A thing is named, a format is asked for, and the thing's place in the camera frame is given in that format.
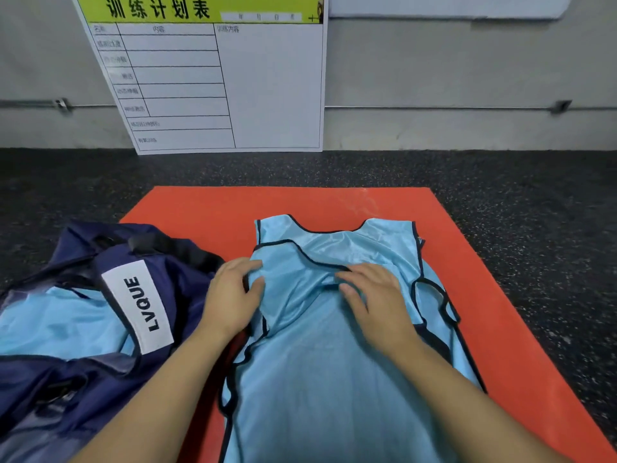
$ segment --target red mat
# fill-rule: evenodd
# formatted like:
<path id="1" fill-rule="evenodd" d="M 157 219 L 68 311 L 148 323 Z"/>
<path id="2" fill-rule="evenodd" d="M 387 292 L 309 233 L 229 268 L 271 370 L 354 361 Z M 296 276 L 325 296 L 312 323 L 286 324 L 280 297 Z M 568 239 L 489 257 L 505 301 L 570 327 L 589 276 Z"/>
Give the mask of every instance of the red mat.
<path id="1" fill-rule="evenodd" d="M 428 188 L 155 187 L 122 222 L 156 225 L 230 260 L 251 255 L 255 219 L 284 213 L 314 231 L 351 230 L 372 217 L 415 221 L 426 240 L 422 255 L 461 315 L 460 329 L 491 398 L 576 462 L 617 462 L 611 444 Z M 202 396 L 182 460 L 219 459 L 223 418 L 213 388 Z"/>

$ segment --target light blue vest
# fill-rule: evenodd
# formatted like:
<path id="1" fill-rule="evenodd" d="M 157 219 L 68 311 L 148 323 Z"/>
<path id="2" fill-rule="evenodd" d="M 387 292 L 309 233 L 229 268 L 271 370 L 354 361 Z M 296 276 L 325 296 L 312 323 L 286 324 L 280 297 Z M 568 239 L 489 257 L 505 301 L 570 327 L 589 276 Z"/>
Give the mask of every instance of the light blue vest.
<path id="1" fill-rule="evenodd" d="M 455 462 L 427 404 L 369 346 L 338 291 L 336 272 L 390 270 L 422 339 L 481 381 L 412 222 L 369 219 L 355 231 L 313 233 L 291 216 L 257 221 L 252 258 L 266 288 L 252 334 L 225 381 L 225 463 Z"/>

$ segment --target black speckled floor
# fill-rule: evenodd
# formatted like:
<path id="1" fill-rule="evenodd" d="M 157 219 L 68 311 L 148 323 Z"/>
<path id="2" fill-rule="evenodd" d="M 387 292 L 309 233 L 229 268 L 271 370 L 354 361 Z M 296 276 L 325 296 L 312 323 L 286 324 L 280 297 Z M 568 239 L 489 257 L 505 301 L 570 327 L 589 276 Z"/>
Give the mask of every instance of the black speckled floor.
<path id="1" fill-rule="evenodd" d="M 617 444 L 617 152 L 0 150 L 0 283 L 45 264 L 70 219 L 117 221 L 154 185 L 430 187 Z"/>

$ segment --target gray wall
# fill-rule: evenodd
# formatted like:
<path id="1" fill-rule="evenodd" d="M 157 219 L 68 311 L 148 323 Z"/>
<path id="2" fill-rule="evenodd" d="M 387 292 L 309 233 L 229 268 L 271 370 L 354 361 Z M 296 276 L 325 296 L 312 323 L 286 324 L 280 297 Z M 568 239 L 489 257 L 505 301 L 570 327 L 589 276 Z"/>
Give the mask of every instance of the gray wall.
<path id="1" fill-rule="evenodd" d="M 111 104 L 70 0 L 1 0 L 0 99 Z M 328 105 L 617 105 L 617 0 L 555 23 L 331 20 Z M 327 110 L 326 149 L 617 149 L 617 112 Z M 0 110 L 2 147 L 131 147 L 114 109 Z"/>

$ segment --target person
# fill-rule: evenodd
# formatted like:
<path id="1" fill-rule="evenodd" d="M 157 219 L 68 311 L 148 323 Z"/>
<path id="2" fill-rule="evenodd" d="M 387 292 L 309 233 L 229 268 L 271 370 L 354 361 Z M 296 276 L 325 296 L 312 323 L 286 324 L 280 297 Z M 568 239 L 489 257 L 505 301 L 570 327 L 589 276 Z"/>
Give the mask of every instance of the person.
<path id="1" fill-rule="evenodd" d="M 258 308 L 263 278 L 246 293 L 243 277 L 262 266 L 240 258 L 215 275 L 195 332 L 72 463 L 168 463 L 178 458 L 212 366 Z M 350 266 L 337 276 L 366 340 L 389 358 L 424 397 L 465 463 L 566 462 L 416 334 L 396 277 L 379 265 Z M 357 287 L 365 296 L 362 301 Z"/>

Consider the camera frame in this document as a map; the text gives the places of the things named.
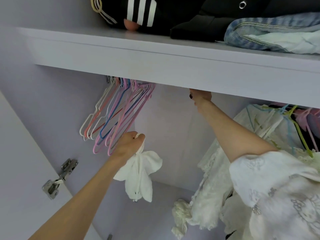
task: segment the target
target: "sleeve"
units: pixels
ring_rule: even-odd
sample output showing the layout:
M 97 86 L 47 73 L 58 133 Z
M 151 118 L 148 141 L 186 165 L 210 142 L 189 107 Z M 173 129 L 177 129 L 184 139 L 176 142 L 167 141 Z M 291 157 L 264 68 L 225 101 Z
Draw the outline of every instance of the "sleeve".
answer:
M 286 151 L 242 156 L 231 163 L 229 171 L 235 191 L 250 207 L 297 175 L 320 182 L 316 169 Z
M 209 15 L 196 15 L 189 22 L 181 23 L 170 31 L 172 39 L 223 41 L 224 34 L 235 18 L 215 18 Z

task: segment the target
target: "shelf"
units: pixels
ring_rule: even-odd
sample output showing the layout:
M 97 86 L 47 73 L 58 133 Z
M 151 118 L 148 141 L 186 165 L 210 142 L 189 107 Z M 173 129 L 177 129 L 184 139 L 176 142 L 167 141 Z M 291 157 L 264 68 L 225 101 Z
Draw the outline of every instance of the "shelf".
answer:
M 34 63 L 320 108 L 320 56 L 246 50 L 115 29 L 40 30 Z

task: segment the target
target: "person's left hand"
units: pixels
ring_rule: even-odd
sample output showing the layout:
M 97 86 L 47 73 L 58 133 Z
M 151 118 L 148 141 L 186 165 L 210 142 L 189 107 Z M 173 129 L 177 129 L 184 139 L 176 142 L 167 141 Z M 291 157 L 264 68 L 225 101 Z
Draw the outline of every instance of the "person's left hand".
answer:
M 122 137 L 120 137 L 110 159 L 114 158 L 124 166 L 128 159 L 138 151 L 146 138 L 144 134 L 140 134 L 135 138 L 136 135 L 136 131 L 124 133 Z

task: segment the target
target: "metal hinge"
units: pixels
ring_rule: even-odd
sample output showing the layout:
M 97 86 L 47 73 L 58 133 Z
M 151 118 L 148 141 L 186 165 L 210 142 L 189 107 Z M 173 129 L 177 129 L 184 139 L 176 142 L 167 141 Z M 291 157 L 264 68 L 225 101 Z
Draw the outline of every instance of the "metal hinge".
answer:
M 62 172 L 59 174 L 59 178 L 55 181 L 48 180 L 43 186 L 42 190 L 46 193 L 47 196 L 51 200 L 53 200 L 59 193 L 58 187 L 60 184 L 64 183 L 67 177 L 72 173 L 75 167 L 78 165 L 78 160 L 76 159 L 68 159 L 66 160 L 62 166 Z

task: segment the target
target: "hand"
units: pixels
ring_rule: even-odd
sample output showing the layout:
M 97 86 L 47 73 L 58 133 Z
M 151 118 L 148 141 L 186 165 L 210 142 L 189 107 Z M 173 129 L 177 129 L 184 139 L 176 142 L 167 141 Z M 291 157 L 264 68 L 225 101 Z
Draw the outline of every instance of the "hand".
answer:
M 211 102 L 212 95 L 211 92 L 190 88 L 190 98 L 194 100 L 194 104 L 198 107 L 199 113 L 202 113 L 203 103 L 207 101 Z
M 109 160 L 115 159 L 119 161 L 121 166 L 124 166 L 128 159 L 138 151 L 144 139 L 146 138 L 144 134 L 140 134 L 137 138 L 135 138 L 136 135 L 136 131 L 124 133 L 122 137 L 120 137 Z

· · ·

**PROBLEM TO WORK ON:** If a line in the material contains the word "Draw", copy that line.

**TASK OUTPUT:**
Draw the outline of every instance of the "sleeve".
Draw the outline of every instance of the "shelf".
Draw the outline of every instance of the "person's left hand".
Draw the outline of every instance of the "metal hinge".
Draw the outline of every instance of the "hand".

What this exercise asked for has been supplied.